While the story was considered by some critics like Phil Kollar at Game Informer as being nothing new and throwaway, the same reviewer however enjoyed the apparent comedic style at times that "from subtle references to the first game's poor quality to over-the-top scenarios such as encountering a woman who wants to feed you to her undead husband, the game's self-aware, tongue-in-cheek attitude is infectious". James Stephanie Sterling of Destructoid called "the game's sense of humor is one of its most endearing traits", going on to say "Two Worlds II has a very strong sense of individuality about itself, and that's more than can be said for many games with twice the production values."
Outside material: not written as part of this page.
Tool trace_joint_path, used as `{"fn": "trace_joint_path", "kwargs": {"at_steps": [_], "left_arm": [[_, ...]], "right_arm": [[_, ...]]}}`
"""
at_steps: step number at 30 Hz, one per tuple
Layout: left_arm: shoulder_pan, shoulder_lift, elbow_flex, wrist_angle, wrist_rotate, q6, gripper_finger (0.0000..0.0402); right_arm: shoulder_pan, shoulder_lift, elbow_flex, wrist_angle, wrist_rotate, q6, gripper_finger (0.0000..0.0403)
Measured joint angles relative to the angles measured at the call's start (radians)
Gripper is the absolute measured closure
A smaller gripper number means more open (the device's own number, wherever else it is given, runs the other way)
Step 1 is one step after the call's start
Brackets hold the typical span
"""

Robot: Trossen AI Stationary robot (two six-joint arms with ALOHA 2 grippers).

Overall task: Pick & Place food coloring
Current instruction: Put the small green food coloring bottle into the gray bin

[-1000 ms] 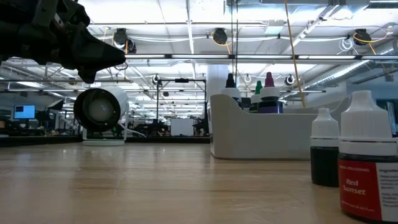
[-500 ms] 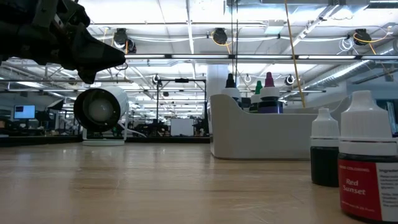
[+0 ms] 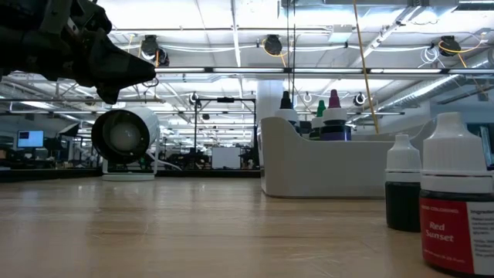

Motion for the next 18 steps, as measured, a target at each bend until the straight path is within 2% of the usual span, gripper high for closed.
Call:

On the technical side, many critics noted glitches and despite a significantly more favorable reception than the previous game in the series, the console versions were noted as being worse off, with VanOrd of GameSpot noting additional problems for the console versions including "tearing and frame rate stutters" being "distracting", as opposed to the PC version. Arthur Gies from IGN criticized the "difficult to navigate" menus and "oddly organized" quest logs as issues that feel "peppered throughout the rest of the game".
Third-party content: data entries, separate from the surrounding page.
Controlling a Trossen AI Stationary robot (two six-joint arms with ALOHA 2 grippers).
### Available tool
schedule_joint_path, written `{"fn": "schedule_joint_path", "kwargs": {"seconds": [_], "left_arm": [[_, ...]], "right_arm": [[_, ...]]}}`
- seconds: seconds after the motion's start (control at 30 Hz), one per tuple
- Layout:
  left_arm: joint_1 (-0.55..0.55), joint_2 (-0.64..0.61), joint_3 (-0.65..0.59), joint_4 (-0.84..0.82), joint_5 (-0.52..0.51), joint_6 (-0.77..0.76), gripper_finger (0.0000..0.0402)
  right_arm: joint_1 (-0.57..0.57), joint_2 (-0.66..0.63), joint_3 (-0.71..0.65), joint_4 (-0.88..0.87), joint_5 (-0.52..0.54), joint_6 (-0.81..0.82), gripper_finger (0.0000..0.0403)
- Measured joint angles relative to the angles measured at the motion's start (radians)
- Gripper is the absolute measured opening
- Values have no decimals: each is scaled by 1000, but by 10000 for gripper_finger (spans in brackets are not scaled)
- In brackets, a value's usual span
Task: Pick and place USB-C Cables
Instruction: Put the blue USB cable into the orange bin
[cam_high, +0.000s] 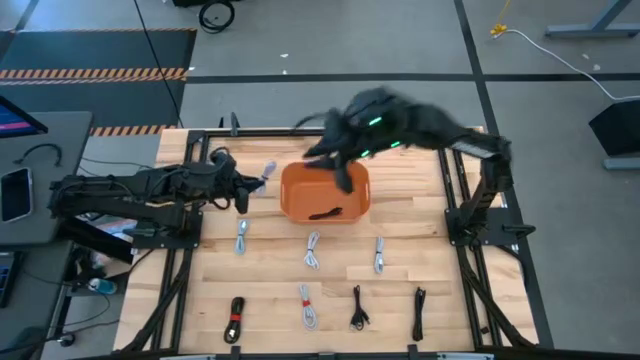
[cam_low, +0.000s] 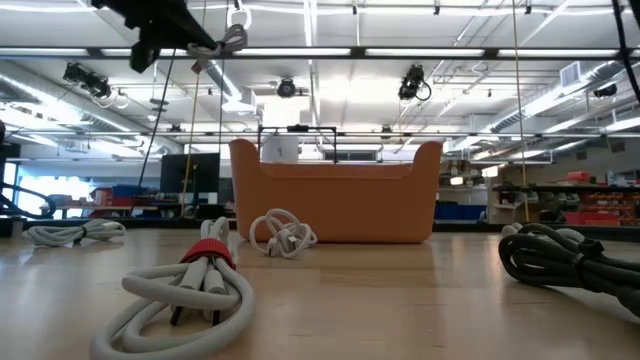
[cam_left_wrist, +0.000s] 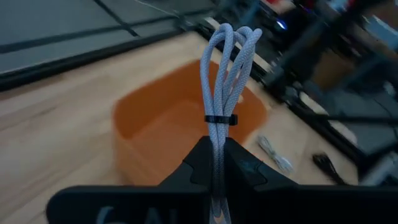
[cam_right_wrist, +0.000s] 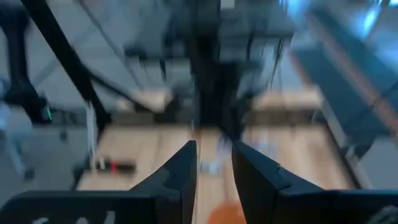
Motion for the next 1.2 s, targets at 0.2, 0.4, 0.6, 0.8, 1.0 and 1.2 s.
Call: {"fn": "schedule_joint_path", "kwargs": {"seconds": [0.2,0.4,0.6,0.8,1.0,1.2], "left_arm": [[73,167,38,148,236,116,22],[144,395,289,-15,383,352,22],[196,666,647,-240,393,602,22],[246,912,942,-412,411,676,22],[275,1081,1040,-522,430,685,22],[277,1158,1034,-595,442,706,22]], "right_arm": [[3,-114,88,8,-1,-1,107],[26,-213,88,3,-4,1,107],[50,-280,88,-25,-7,-7,107],[51,-330,87,-111,-7,-17,107],[51,-376,87,-189,-8,-89,107],[44,-415,87,-215,-4,-123,107]]}}
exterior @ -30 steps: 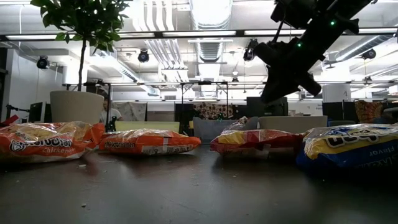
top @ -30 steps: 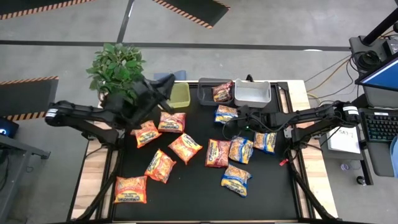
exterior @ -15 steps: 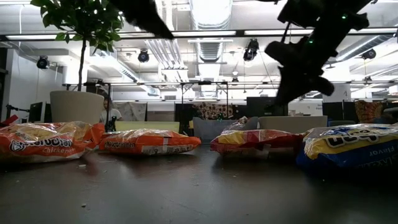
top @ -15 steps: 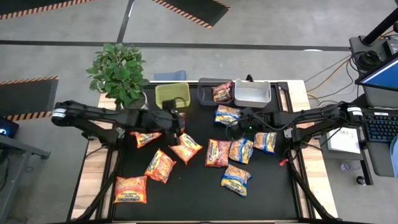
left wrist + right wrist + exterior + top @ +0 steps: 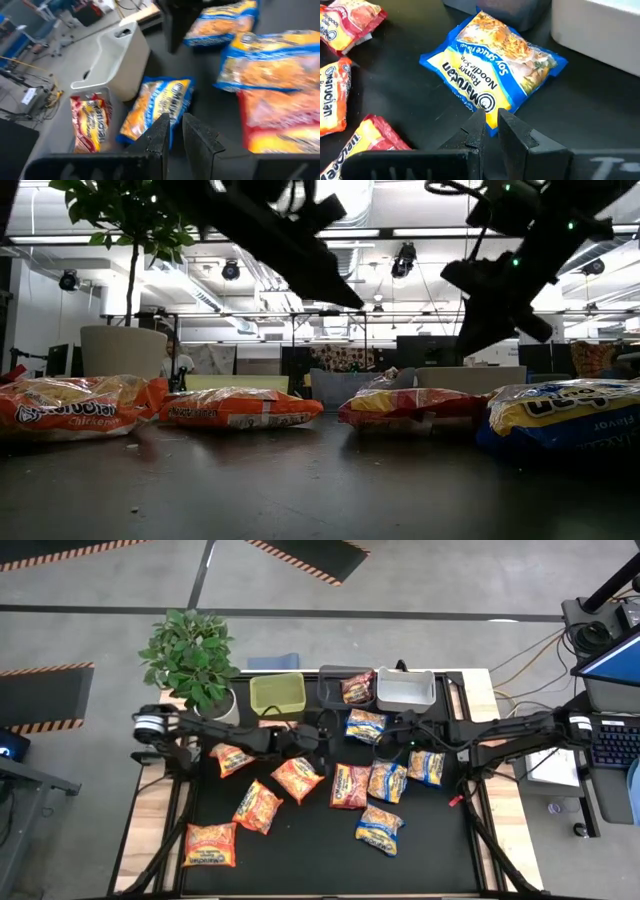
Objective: Sort Maruchan noodles
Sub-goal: Put the blue noodle pack into the white bin
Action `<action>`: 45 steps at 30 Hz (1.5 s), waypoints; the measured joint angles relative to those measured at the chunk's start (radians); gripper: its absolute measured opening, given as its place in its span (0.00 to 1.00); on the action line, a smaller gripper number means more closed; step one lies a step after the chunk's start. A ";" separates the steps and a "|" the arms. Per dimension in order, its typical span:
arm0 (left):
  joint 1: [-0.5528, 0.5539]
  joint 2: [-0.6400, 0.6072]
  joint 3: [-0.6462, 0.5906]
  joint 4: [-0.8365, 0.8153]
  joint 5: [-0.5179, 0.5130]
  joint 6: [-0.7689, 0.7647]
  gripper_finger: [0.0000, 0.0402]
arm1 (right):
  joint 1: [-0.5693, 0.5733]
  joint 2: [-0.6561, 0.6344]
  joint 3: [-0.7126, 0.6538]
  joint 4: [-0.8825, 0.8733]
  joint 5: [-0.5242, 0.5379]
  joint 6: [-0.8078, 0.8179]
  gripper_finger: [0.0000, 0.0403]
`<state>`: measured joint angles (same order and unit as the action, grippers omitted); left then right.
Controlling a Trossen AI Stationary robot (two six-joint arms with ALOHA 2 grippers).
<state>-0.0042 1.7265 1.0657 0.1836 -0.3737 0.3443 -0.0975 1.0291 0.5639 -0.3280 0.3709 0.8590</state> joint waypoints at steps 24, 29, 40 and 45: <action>0.167 0.196 0.002 0.183 0.202 0.073 0.09 | -0.165 0.000 -0.033 0.125 -0.056 0.077 0.20; 0.167 0.227 0.002 0.216 0.203 0.071 0.09 | -0.165 0.008 -0.033 0.126 -0.104 0.092 0.40; 0.177 0.339 0.002 0.436 0.202 0.040 0.09 | -0.273 0.014 -0.101 0.125 -0.144 0.127 0.71; 0.204 0.377 0.002 0.427 0.200 0.007 0.09 | -0.291 0.015 -0.121 0.164 -0.144 0.110 0.72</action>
<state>0.1997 2.1039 1.0672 0.6109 -0.1738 0.3516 -0.3882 1.0438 0.4424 -0.1638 0.2272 0.9693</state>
Despite giving the game a positive review, Sterling published an article in regards to allegations that publisher Topware Interactive had put pressure on certain media outlets, many European, particularly against scores below 7/10, including threats of being blacklisted for future releases and possible legal action against reviews claimed to be of "unfinished" versions of the game, along with manipulating user scores on multiple sites. That article also mentioned that Destructoid itself had sold advertising space to Topware but only received half the payment, allegedly based on their review. Topware Interactive denied all allegations but stated that they had been arguing with some reviewers about scores lower than 7/10, which they later admitted was a mistake.

Aggregate score
| Aggregator | Score |
|---|---|
| Metacritic | PC: 75/100 X360: 67/100 PS3: 70/100 |

Review scores
| Publication | Score |
|---|---|
| Destructoid | 8/10 |
| Edge | 5/10 |
| Eurogamer | 7/10 |
| Game Informer | 7.75/10 |
| GamePro | 3.5/5 |
| GameSpot | 7.5/10 (PC) 7/10 (PS3/360) |
| GameTrailers | 7/10 |
| IGN | 6/10 |
| PC Gamer (UK) | 82/100 |

==Sequel==
In March 2016, a sequel was announced, titled Two Worlds III. It was set for release in 2019. In December 2018, TopWare Interactive told wccftech that Two Worlds III was still in pre-production as they were working on additional DLC content for Two Worlds II and that Two Worlds III would not be released until at least 2023. In an October 2021 interview, Dirk P. Hassinger of Topware Interactive stated that they weren't currently working on a Two Worlds project, and were in talks with potential partners for Two Worlds III.